_WHAT YOU HAVE TO DO_
Using the listing below, report all lines holding the word "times".

_RAW DATA_
* * *

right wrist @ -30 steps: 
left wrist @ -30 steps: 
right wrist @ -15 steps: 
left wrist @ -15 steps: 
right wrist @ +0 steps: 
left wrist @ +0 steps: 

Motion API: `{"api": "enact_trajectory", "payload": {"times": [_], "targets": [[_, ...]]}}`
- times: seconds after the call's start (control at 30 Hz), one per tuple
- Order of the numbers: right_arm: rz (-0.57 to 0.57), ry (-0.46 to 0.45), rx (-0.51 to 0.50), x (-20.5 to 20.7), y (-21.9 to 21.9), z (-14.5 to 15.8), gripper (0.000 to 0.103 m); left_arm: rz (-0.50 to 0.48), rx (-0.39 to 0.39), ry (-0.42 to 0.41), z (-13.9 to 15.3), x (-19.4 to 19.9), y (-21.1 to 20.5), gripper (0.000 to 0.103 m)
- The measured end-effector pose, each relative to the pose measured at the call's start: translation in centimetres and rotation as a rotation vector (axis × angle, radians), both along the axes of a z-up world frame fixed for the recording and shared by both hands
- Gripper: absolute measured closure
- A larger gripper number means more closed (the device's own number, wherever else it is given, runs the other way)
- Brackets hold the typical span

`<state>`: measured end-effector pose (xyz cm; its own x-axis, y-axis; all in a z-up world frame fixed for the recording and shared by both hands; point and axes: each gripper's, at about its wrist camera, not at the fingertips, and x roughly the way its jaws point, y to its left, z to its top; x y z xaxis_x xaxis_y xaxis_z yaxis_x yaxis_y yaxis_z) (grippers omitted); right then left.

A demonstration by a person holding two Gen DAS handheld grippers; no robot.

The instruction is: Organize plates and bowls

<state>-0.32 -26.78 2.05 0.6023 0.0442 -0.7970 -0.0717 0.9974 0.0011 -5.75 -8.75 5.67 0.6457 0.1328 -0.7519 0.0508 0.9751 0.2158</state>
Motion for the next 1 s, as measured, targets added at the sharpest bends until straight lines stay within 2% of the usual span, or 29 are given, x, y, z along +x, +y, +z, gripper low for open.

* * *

_EXERCISE ANSWER_
Motion API: `{"api": "enact_trajectory", "payload": {"times": [_], "targets": [[_, ...]]}}`
- times: seconds after the call's start (control at 30 Hz), one per tuple

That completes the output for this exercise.